Las nubes aún rozan sus vientres blancos por entre los picos de la montaña que hay enfrente, dejando en ella un aspecto mudo y fantasmal, como de sábanas que se secan a la intemperie.
El frío se restriega en los cristales empañados, salta a las manos, a los huesos, y se queja resbalando hasta los pies. Pero trae también, en su abrazo, una inquietante sensación de viveza, un contraste de temperaturas antagónicas que se mezclan en un solo tacto, en un único temblor.
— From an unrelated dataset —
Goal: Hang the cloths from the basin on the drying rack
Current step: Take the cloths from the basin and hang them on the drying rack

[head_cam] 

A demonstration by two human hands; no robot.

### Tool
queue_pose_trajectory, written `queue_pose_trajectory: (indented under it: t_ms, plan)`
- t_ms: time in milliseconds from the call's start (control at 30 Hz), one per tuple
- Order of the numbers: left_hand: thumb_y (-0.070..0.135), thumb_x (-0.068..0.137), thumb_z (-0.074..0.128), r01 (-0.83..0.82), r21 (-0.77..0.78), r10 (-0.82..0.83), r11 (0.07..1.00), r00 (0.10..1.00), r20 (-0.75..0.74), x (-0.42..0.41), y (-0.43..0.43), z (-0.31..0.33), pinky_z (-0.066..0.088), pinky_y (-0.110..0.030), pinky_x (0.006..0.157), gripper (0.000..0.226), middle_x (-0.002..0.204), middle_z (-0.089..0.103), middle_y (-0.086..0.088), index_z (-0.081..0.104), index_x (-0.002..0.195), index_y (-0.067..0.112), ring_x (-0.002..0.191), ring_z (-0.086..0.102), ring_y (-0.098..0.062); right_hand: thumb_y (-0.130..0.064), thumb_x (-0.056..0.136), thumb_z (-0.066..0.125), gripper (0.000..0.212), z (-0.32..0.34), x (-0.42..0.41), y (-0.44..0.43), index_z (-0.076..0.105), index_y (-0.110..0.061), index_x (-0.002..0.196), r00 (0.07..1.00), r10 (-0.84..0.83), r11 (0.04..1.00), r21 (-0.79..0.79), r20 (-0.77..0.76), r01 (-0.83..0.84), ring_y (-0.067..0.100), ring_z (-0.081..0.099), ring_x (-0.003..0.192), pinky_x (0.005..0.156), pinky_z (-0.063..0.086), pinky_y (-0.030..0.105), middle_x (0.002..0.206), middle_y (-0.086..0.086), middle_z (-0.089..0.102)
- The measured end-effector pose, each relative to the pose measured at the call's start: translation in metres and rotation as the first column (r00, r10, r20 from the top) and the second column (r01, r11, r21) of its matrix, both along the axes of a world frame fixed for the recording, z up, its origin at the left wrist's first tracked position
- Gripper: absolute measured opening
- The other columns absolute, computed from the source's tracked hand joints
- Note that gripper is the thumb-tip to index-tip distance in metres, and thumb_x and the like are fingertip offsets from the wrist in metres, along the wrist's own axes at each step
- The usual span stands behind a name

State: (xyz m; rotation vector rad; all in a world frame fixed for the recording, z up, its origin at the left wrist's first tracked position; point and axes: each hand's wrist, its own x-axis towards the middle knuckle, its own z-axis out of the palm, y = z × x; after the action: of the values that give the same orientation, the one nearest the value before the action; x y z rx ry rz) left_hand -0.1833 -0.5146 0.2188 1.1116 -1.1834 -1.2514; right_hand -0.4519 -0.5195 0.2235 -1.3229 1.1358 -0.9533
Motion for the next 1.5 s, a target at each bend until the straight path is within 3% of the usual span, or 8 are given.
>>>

¡Qué silencioso está el patio! Ahora que la tarde borra límites y se confunden el cielo, las nubes y la nieve en lo más alto del paisaje, recuerdo cómo yo mismo me frotaba contra aquellos ruidos de aire que trajo la lluvia, para borrarme el miedo de los resquicios abiertos en el corazón.
Pero la noche no espera, se ha vestido de hielo y no queda más remedio que huir. Huir del silencio del patio hacia el confortable estrépito de los troncos, del blanco arisco de la nieve lejana, hacia el rojo incandescente del fuego. De la mirada perdida en el horizonte, al universo del fondo de tus ojos.
¡Cuántas veces te he tenido sin ti! Y, sin embargo, ahora que estás a mi lado qué extraño desconsuelo el de este frío, ahora que te tengo conmigo, te sigo echando de menos.
Algo hay en la suave fricción de la carne, en el entramado sutil que superpone los espíritus, en la intersección cóncava del tiempo y del deseo, que deja huecos perpetuos sin rellenar. Huecos perdidos para siempre y que sólo el frío, este inmenso y sólido frío que aparece algunas noches de compañía, inexplicable y fríamente, revela.